About this exercise: Every line of the material must be restated exactly, though not its pictures.

Data shown:
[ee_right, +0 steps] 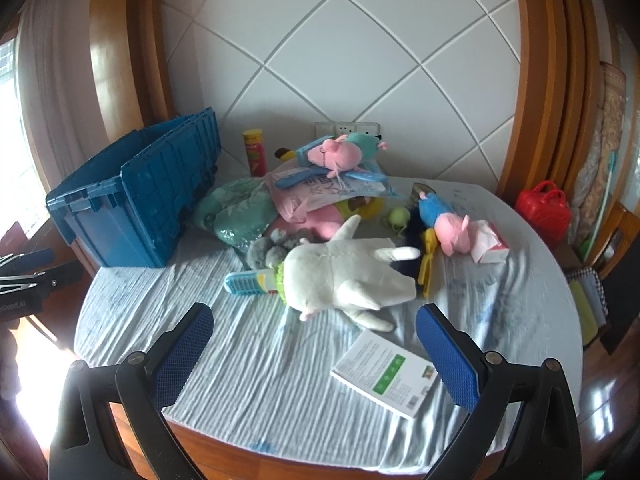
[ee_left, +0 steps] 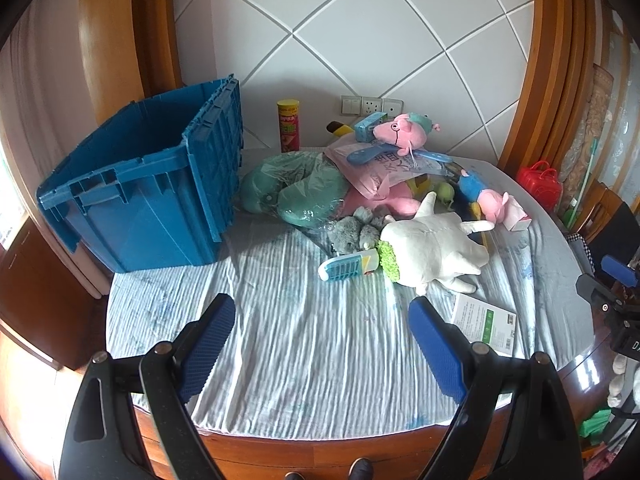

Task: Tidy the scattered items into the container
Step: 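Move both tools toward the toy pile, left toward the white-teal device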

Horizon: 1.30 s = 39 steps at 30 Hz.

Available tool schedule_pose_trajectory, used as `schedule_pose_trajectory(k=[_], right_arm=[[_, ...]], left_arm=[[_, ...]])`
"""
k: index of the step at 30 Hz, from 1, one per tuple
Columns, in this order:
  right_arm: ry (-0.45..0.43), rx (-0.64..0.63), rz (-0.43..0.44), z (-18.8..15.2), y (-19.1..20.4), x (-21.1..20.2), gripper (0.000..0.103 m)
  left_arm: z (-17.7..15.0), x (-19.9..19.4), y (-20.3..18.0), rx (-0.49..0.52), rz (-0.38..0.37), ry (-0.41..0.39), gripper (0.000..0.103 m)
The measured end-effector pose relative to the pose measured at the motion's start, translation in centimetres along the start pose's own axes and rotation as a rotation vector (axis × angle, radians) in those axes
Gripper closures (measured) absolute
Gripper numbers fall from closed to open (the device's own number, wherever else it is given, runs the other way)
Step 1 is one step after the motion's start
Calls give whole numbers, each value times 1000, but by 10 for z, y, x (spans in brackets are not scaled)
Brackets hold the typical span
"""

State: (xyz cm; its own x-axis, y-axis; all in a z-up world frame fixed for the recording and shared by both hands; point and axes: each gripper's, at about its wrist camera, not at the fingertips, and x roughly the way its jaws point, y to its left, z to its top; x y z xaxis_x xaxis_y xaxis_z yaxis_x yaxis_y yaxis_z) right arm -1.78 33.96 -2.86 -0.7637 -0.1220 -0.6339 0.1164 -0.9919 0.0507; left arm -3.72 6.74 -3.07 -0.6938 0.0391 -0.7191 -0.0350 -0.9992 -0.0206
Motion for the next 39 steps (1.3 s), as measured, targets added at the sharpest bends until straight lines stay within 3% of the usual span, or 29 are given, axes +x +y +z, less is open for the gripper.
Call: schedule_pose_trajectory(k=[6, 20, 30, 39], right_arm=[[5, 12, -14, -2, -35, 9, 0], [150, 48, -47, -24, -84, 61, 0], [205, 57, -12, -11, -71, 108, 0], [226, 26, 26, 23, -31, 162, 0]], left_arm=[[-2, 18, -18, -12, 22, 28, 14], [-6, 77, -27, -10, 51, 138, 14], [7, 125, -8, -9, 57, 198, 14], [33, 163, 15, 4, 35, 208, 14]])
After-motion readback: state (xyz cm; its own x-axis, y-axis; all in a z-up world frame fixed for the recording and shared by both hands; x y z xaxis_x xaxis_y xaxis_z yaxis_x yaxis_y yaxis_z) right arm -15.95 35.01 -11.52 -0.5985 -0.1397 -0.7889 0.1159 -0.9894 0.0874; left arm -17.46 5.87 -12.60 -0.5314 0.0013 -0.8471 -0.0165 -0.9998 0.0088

Solution to this task:
[ee_right, +0 steps] 
[ee_left, +0 steps] 

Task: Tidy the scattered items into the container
Step: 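Move both tools toward the toy pile, left toward the white-teal device
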
Horizon: 1.30 s = 39 steps at 30 Hz.

Available tool schedule_pose_trajectory, used as `schedule_pose_trajectory(k=[_], right_arm=[[_, ...]], left_arm=[[_, ...]])`
"""
k: index of the step at 30 Hz, from 1, one per tuple
Columns, in this order:
  right_arm: ry (-0.45..0.43), rx (-0.64..0.63), rz (-0.43..0.44), z (-18.8..15.2), y (-19.1..20.4), x (-21.1..20.2), gripper (0.000..0.103 m)
  left_arm: z (-17.7..15.0), x (-19.9..19.4), y (-20.3..18.0), rx (-0.49..0.52), rz (-0.38..0.37), ry (-0.41..0.39), gripper (0.000..0.103 m)
The measured end-effector pose relative to the pose measured at the motion's start, translation in centimetres along the start pose's own axes and rotation as a rotation vector (axis × angle, radians) in those axes
Gripper closures (measured) absolute
Gripper numbers fall from closed to open (the device's own number, wherever else it is given, runs the other way)
Step 1 is one step after the motion's start
Calls give whole numbers, each value times 1000, but by 10 for z, y, x (spans in brackets are not scaled)
Brackets hold the typical span
"""

State: (xyz cm; its own x-axis, y-axis; all in a z-up world frame fixed for the recording and shared by both hands; point and axes: each gripper's, at about its wrist camera, not at the fingertips, and x roughly the way its jaws point, y to its left, z to its top; x y z xaxis_x xaxis_y xaxis_z yaxis_x yaxis_y yaxis_z) right arm -1.78 33.96 -2.86 -0.7637 -0.1220 -0.6339 0.1164 -0.9919 0.0507; left arm -3.72 6.74 -3.07 -0.6938 0.0391 -0.7191 -0.0350 -0.9992 -0.0206
Motion for the next 39 steps (1.3 s), as measured, targets added at the sharpest bends until straight lines stay within 3% of the usual span, or 29 are given, axes +x +y +z, less is open for the gripper.
Call: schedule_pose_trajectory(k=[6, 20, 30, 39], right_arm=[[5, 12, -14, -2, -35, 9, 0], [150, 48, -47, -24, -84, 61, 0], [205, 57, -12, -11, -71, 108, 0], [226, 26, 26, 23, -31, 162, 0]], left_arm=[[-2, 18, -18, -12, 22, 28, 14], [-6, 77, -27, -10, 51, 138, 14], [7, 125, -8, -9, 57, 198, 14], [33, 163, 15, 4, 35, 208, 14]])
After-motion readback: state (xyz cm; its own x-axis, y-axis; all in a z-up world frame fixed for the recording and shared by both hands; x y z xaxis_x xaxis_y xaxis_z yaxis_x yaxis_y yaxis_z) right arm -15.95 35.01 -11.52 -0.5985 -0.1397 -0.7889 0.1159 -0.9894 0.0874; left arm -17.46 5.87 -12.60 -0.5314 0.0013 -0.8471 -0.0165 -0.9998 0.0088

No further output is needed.